Aim of the exercise
What you print must match the data line for line.

Recorded information
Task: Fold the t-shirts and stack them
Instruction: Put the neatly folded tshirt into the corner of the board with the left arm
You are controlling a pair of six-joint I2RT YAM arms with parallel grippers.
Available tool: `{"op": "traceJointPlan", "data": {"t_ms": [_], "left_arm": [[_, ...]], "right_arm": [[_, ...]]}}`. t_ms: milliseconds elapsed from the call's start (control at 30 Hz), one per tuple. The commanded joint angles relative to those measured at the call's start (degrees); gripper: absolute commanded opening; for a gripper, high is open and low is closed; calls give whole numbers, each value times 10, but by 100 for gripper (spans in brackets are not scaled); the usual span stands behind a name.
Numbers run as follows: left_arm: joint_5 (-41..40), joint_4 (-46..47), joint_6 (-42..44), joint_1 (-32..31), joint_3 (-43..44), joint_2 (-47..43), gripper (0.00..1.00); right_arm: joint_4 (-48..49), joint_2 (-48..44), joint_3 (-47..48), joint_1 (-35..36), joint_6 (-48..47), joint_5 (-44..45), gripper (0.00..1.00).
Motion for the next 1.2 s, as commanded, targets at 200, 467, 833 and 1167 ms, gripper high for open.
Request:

Written response
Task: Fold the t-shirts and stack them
Instruction: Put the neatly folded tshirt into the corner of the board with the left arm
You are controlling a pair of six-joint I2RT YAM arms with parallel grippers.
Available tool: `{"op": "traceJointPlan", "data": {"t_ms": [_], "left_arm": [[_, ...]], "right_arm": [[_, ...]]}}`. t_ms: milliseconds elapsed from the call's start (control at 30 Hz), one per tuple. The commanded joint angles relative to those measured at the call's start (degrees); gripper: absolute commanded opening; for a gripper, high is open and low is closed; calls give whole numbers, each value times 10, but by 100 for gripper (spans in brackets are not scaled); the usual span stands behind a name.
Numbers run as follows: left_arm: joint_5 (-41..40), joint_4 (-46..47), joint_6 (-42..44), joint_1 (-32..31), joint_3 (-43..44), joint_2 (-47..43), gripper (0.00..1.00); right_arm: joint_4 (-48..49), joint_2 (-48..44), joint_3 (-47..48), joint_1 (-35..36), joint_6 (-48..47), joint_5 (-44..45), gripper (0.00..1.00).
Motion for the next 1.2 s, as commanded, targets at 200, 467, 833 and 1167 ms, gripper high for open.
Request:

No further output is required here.